Inside Bittensor there are 128 subnets, described as neighborhoods. Each subnet mines a different AI product, has its own token, is also mined, and also carries a 21-million coin cap. To obtain subnet tokens, you must either mine them or stake TAO — which makes subnet tokens effectively rehypothecated TAO. This creates a direct economic connection between TAO and the subnet tokens.

This is a major structural difference from Ethereum and Solana, where the protocol tokens have essentially no economic relationship with the gas tokens beneath the applications running on them. Because of this linkage, TAO behaves like an S&P 500 of all the subnets: holding TAO gives broad exposure to the whole category, but picking the right subnet can deliver exponentially better returns. So the practical guidance is: hold TAO if you want to own the category, but pick a subnet if you want to take a concentrated bet on one of the 128.

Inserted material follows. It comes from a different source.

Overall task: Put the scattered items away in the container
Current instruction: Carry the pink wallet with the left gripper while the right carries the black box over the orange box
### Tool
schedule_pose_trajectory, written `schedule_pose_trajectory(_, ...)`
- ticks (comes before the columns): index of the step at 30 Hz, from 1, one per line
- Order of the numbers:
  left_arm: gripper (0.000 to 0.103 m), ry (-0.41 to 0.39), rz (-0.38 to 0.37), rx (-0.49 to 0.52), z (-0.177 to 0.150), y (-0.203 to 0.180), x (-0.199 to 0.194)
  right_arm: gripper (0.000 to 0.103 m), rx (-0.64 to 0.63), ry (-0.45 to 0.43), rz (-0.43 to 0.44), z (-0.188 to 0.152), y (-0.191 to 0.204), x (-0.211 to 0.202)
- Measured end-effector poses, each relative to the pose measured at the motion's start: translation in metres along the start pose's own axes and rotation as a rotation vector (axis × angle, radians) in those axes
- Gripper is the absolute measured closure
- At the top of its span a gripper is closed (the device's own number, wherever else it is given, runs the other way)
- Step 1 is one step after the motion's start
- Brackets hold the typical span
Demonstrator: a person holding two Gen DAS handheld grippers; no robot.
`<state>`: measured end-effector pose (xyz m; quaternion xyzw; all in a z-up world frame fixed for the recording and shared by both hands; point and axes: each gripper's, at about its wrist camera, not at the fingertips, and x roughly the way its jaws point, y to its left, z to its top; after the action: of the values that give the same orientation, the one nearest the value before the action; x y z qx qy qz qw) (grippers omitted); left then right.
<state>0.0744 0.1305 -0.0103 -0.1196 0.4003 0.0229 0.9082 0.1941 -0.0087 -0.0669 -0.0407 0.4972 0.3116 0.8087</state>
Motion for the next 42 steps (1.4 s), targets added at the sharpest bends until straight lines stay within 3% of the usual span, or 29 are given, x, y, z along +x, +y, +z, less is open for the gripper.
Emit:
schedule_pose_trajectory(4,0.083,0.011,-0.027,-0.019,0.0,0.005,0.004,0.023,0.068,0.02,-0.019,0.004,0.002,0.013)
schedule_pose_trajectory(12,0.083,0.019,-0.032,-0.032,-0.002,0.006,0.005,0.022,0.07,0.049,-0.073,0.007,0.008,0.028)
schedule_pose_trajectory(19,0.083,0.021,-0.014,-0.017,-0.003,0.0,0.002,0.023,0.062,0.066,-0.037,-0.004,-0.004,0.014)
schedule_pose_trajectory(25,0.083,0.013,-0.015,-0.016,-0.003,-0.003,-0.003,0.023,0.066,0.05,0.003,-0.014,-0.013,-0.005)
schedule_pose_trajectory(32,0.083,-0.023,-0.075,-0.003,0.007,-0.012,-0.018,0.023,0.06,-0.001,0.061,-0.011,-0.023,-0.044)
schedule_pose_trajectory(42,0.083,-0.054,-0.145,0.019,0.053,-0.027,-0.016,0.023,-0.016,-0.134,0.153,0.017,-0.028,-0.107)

On valuations, subnet token market caps range from roughly $1 million to about $100 million, with most sitting in the $5 million to $20 million range — described as very early-stage valuations for what are effectively AI companies.

Ethereum and Solana — Tokenization Winners

The second megatrend is tokenization, and the coins set to benefit most are Ethereum first and Solana secondarily. Tokenization is advancing by leaps and bounds, with the largest names on Wall Street getting heavily involved — JP Morgan, Morgan Stanley, Franklin Templeton, BlackRock, State Street, Invesco, and Fidelity. This includes the tokenization of securities, equities, cash, and ETFs.

Which coins are most impacted? The answer given is Ethereum and, secondarily, Solana. Ethereum is described as quietly accomplishing what most networks aspire to: growing users and activity at the same time. According to cited data, ETH reached record usage in Q1 2026 — 13.2 million monthly active users, up 53% quarter over quarter, and 200 million transactions, up 38% quarter over quarter.

A clear distinction is drawn between two sides of the crypto world. One side is Bitcoin itself, which stands alone — unique and different, and everything Michael Sailor says about it is regarded as correct. The other side is the commercial application of crypto: not just the store-of-value, anti-fiat, anti-inflation argument, but actual commercial usage — "if-then" contracts, smart money, programmable money. That is what Ethereum and Solana do, along with a few others.

When asked whether Ethereum is still the number-two cryptocurrency that institutional investors should be looking at, the answer is yes — with Solana a very close addition. As more tokenization occurs, it is being done predominantly on Ethereum and Solana, with Algorand, Polygon, Chainlink, and a few others also enjoying the wave. But for the present and foreseeable future, Ethereum and Solana are the big winners in that space, and as tokenization and stablecoins grow, they remain the two big beneficiaries.

Chainlink — Critical Middleware

Chainlink is another coin highlighted for its product-market fit. It is being institutionalized and gaining adoption, which is viewed favorably. Chainlink is described as critical middleware technology for achieving the tokenization vision — essential to bringing tokenized assets onto public blockchain technology in capital markets.

Polkadot — An Open Question

Finally, Polkadot is raised as a genuine open question rather than a recommendation: does anyone still believe in Polkadot? It is put forward for honest discussion rather than presented with conviction.

Summary of the Approach

The overall framework can be distilled into a few principles. First, recognize that the 200-week moving average has historically marked Bitcoin's bottoms, and that the current touch is the fifth such instance. Second, understand the macro megatrend — governments must keep printing money, making absolute digital scarcity like Bitcoin increasingly valuable. Third, accept that the vast majority of altcoins will go to zero, and concentrate on those riding durable megatrends with real product-market fit: AI and robotics (Bittensor and its subnets), tokenization (Ethereum and Solana), and supporting infrastructure (Chainlink). The combination of a historically reliable technical signal and powerful structural tailwinds forms the basis for treating this reset not as a reason to wait, but as an opportunity to position.